**Source records**.
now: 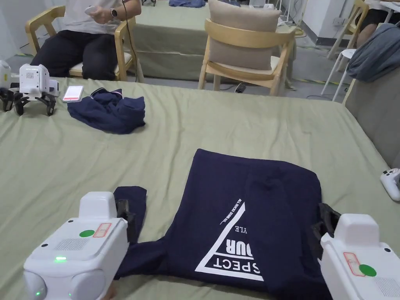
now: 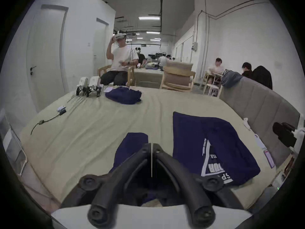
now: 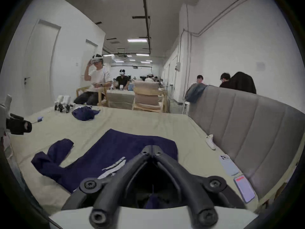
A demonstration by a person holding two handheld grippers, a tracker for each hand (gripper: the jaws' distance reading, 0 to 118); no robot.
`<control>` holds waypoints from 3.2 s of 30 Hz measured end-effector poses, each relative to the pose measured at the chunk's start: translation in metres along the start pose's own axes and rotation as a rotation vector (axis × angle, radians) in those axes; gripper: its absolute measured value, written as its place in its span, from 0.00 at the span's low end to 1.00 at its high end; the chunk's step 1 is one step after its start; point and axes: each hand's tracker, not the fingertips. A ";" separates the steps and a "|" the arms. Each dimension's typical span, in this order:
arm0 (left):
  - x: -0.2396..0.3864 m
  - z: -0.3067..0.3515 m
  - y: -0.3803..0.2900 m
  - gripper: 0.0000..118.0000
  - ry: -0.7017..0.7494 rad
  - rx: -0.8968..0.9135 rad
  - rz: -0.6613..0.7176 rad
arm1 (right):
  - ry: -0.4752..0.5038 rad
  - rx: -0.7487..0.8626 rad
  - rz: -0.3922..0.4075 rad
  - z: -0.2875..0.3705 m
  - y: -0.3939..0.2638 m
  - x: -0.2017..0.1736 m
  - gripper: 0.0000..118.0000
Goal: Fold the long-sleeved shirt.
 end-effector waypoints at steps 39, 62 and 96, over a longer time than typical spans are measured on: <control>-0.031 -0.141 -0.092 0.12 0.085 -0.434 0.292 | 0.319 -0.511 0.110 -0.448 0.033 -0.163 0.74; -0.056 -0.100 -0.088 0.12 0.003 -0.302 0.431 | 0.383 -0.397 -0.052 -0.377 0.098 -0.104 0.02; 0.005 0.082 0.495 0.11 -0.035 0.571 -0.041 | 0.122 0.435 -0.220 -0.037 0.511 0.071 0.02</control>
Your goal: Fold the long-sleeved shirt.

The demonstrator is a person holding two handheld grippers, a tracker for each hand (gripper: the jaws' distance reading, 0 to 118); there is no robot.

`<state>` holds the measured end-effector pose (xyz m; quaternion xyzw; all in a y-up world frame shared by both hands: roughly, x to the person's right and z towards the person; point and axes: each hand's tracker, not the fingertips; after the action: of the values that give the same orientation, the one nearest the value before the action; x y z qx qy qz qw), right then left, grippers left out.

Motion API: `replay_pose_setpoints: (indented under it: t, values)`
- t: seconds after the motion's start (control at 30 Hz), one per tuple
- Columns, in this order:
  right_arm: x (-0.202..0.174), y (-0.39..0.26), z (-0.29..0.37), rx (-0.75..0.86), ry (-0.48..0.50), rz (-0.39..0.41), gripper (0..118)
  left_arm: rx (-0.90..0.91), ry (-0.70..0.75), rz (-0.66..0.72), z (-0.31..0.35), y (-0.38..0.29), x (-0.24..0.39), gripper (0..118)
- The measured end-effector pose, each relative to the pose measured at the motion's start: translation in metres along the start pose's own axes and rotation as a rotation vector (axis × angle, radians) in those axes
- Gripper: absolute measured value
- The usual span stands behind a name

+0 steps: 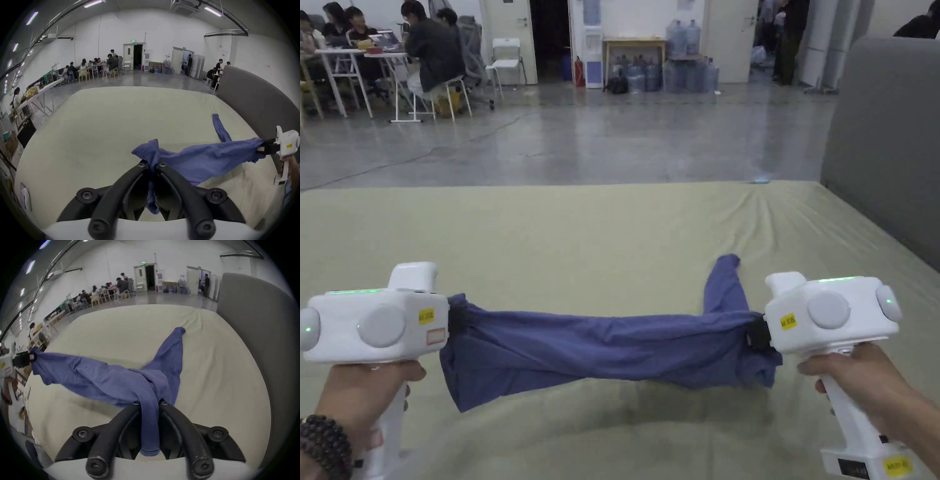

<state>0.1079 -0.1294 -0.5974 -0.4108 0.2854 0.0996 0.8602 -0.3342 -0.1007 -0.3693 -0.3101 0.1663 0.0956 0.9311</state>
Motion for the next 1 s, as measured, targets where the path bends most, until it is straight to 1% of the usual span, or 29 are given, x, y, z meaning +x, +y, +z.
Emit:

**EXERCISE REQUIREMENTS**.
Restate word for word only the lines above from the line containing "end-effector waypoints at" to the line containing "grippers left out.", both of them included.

**SOLVED PROBLEM**.
 end-effector waypoints at steps 39, 62 and 96, over a longer time than typical spans are measured on: <control>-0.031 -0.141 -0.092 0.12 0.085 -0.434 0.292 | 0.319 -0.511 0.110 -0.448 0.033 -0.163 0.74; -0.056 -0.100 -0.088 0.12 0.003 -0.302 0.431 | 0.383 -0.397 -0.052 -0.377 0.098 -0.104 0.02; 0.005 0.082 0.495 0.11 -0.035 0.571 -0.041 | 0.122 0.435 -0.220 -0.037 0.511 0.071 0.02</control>
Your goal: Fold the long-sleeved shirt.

The demonstrator is a person holding two handheld grippers, a tracker for each hand (gripper: the jaws' distance reading, 0 to 118); there is no robot.

`<state>` holds the measured end-effector pose (xyz m; quaternion xyzw; all in a y-up world frame shared by both hands: roughly, x to the person's right and z towards the person; point and axes: each hand's tracker, not the fingertips; after the action: of the values that give the same orientation, the one nearest the value before the action; x y z qx qy qz qw), right then left, grippers left out.

The exercise calls for nothing more than this answer.